Bonjour Monsieur Dourixo, vous vous êtes spécialisée dans la photographie de personnes et de portraits. Vous travaillez notamment pour le magazine Vogue depuis quelques années. Nous souhaitons en apprendre davantage sur vous à travers quelques questions.

Comment est née cette spécialisation et pourquoi êtes-vous devenu photographe ?

Thomas Dourixo : En fait, je suis devenue photographe d’une manière détournée. À l’origine, j’ai fait des études en psychologie, mais je travaillais déjà comme photographe auprès de mes amis et connaissances parallèlement à mes études, car c’était mon passe-temps. Après avoir obtenu mon diplôme, je me suis rendu compte que, même si j’avais toujours un grand intérêt pour les gens, j’étais encore plus intéressé par la photographie, et j’ai donc commencé à étudier l’art. J’ai donc pu combiner les deux, l’art et les gens.

Quelle formation photographique avez-vous suivie et depuis quand êtes-vous photographe indépendant ? A quelle vitesse les premières contrats sont-ils arrivés ?

Thomas Dourixo : J’ai appris le métier en apprenant sur le tas et en étudiant moi-même la littérature technique, mais aussi, bien sûr, dans le cadre de mes études, notamment en ce qui concerne Photoshop et les techniques d’éclairage. Comme j’étais déjà bien établi dans mon grand cercle d’amis, il n’a pas fallu longtemps pour décrocher mes premiers contrats.

Vous considérez-vous réellement comme un artiste et la photographie comme une vocation ou s’agit-il simplement d’un travail normal ?

Thomas Dourixo : Oui, je me considère davantage comme une artiste et la photographie comme une vocation. Néanmoins, il s’agit bien sûr aussi d’un travail ! Chaque emploi est spécial à sa manière. Ce qui convient à une personne ne convient pas du tout à une autre. Une fois, j’ai eu une jolie jeune femme qui avait besoin de photos pour son book. Elle était complètement différente sur les premières photos que ce qu’elle était vraiment. Nous avons travaillé sur ce tournage principalement pour qu’elle ressemble à ce qu’elle est vraiment. Dans d’autres shootings, il s’agit plutôt de créer quelque chose de rêveur, de surréaliste, de sexy, de glamour ou de raconter une histoire. C’est très varié ! Mais toutes les prises de vue ont une chose en commun : je n’ai pas terminé tant que je ne suis pas satisfait du résultat.
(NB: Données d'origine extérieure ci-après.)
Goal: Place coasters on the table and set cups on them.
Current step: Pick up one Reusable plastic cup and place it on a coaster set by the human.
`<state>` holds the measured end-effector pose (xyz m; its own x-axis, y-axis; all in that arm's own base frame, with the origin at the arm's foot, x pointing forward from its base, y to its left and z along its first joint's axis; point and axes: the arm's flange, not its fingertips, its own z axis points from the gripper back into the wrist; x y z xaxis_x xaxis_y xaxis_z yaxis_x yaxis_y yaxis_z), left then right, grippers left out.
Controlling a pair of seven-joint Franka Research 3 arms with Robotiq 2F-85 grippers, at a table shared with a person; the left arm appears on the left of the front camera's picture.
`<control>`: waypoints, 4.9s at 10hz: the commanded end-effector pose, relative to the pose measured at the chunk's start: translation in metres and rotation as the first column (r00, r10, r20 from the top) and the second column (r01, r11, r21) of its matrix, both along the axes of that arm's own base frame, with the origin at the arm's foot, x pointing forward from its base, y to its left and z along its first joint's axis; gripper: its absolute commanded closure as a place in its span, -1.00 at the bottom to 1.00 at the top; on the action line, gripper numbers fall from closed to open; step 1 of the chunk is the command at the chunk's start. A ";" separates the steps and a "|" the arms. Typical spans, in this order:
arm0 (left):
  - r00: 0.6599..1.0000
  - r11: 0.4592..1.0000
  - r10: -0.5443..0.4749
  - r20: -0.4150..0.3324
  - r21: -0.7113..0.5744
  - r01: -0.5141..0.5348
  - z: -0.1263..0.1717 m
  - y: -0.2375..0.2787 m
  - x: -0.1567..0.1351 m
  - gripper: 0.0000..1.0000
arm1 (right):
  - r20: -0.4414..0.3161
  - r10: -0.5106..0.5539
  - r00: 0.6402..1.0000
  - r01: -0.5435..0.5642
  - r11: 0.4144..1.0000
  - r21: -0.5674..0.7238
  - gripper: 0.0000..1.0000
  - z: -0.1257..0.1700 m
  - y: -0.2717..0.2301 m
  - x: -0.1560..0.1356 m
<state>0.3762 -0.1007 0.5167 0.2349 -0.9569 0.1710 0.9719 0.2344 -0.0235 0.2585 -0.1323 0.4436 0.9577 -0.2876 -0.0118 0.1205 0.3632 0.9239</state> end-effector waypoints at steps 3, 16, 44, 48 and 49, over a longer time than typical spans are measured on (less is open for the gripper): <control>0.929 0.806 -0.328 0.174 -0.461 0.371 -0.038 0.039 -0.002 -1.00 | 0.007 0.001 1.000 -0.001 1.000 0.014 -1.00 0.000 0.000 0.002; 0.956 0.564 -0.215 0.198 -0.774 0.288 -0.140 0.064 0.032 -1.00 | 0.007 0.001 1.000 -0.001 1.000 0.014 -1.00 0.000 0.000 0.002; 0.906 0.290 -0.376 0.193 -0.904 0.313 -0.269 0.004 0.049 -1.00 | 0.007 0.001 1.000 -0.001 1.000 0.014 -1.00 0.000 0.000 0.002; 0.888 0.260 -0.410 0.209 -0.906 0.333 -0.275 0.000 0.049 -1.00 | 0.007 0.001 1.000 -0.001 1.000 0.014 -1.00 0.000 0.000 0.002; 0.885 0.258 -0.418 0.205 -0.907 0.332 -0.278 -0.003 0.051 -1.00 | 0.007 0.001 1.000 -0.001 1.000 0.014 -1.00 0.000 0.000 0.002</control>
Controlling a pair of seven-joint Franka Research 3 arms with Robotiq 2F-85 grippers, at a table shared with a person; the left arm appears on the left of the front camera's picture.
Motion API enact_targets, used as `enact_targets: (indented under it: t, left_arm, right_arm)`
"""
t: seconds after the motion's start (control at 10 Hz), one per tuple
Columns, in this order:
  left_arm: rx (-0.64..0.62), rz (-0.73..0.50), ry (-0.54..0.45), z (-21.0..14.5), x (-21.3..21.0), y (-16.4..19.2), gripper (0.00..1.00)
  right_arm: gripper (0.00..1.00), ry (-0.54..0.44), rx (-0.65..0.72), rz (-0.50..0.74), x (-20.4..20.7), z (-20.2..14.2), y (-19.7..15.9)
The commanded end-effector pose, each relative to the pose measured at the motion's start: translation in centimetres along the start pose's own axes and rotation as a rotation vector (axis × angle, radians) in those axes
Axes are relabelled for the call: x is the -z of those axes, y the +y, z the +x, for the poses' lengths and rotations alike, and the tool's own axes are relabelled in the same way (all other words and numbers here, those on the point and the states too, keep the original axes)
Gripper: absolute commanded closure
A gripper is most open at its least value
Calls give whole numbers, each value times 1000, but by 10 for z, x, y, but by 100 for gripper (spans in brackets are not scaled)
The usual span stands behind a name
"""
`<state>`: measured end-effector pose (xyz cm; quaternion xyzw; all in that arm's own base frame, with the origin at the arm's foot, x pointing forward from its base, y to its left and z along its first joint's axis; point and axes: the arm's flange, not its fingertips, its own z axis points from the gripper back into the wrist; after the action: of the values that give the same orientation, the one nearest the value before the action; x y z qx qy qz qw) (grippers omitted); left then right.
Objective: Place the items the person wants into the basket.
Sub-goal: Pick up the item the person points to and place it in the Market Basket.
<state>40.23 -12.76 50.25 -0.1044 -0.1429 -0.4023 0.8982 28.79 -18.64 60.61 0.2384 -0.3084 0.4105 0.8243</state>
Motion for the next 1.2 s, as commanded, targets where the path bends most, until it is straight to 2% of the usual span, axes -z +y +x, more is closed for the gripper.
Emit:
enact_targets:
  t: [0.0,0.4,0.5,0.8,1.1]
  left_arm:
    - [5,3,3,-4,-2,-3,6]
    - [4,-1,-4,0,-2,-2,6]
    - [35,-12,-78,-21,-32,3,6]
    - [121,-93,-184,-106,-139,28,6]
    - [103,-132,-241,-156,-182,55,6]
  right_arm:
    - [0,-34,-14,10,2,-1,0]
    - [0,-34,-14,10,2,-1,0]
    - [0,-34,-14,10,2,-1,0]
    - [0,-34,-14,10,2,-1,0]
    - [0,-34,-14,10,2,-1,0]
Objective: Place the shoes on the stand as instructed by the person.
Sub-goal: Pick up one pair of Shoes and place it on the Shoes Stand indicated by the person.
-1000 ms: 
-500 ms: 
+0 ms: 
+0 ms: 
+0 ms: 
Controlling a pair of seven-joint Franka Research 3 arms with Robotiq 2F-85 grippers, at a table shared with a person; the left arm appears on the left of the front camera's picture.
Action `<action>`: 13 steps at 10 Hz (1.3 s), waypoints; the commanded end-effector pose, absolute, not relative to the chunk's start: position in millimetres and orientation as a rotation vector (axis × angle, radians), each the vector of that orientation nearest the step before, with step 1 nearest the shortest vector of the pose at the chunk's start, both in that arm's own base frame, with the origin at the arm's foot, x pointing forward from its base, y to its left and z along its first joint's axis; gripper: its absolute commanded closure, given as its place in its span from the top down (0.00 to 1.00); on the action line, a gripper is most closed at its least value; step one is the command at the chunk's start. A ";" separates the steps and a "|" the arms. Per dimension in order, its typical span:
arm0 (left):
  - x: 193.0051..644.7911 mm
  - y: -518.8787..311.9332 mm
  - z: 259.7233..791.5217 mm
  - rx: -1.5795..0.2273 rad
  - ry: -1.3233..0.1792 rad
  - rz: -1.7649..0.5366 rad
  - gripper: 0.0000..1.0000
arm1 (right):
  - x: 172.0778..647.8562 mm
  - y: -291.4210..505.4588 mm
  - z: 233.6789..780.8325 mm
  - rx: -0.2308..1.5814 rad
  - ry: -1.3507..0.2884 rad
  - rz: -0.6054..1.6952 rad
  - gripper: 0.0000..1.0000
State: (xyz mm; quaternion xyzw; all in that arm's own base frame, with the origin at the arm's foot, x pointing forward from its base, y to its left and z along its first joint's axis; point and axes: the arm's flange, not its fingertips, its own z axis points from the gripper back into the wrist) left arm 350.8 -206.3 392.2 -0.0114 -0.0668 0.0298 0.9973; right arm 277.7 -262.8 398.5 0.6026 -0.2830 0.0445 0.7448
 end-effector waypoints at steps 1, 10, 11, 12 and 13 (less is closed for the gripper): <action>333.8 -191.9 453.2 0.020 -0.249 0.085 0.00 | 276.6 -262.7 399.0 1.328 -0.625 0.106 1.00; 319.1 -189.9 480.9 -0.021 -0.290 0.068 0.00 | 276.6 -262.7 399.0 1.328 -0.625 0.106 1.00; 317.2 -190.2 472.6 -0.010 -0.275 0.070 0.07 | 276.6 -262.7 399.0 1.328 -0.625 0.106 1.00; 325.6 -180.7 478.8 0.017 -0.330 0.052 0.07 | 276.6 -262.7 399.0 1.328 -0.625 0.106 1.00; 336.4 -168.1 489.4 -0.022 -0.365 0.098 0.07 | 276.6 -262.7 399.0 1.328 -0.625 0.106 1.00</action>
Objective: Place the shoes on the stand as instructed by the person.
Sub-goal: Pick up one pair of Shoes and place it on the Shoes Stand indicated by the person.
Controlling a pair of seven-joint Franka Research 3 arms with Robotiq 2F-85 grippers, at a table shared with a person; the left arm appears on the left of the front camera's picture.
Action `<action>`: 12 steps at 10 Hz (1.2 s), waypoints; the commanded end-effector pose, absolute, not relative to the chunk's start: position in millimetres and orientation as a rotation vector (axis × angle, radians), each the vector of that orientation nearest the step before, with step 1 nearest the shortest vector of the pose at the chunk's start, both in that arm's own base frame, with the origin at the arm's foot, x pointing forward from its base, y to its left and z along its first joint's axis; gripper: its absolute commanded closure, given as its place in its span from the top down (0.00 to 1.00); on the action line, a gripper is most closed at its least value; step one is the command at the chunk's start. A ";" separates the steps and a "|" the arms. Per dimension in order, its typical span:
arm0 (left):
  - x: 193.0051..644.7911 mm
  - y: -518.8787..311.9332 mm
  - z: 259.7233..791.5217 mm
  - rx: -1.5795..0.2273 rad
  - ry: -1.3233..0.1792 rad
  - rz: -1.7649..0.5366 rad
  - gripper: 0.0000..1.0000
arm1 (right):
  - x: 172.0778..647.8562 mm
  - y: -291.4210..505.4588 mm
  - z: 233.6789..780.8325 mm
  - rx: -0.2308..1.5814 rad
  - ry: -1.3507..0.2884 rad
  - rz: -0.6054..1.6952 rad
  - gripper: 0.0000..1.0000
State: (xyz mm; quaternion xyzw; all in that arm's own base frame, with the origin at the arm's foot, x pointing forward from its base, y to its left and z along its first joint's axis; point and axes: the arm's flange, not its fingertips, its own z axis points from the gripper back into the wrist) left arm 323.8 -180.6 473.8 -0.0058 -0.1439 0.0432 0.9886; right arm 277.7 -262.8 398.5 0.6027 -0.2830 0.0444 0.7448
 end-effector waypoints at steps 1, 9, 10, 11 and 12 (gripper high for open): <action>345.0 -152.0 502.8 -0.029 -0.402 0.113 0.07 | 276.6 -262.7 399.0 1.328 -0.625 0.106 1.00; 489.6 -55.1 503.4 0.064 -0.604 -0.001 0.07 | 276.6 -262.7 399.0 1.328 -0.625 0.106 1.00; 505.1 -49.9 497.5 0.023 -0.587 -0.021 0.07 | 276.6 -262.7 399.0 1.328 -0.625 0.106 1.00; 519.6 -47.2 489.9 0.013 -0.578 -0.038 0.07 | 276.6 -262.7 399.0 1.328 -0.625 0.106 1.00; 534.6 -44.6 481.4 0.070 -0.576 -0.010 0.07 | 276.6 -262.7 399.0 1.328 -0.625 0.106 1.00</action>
Selon vous, comment devient-on un photographe à succès et comment se maintient-on le plus longtemps possible ?

Thomas Dourixo : Je ne pense pas qu’il existe une recette universelle. À mon avis, une grande partie du travail est l’authenticité de sa propre personne, tant dans le contact avec les clients/modèles que dans le style de ses propres photos. Être en paix avec soi-même et avec son travail et s’amuser tout simplement en faisant ce que l’on fait.

Qu’est-ce que les modèles peuvent attendre de vous lorsque vous les avez sélectionnés ?

Thomas Dourixo : Mes modèles doivent d’abord se sentir à l’aise avec moi et ne pas avoir l’impression d’être à la merci d’une personne étrangère dans une situation désagréable/étrange (ce qu’être photographié est en fait pour beaucoup). Dans la plupart des cas, nous y parvenons ! Mes photos ont leur propre style, c’est pourquoi j’insiste toujours pour que les modèles consultent d’abord mon Instagram avant de réserver : https://www.instagram.com/thomas.dourixo/ Ceux qui aiment ce style peuvent s’attendre à ce que le résultat soit exactement le même. Ceux qui ne l’aiment pas sont probablement entre de meilleures mains chez un autre photographe. En fin de compte, la satisfaction du modèle est la chose la plus importante pour moi !

Quelle voie conseillez-vous aux jeunes qui veulent devenir photographes aujourd’hui ?

Thomas Dourixo : Je pense qu’un chemin différent a du sens pour chacun, selon que vous apprenez mieux par l’auto-apprentissage ou que vous avez besoin d’un professeur pour cela. Ce qui aide certainement, c’est une expérience générale dans le domaine dans lequel vous voulez travailler. En tant que photographe de portraits et de personnes, il est certainement utile d’avoir une certaine connaissance de la nature humaine. En tant que photographe d’architecture, une certaine connaissance de l’architecture apporte de nombreux avantages. Je pense qu’il est assez difficile d’entrer dans la profession en tant que jeune diplômé après l’université.

Qu’est-ce qui fait qu’une photo est une bonne photo pour vous ?

Thomas Dourixo : Une photo doit déclencher une réaction chez moi. Je dois avoir envie de la regarder plus longtemps qu’un simple coup d’œil et elle doit dégager quelque chose.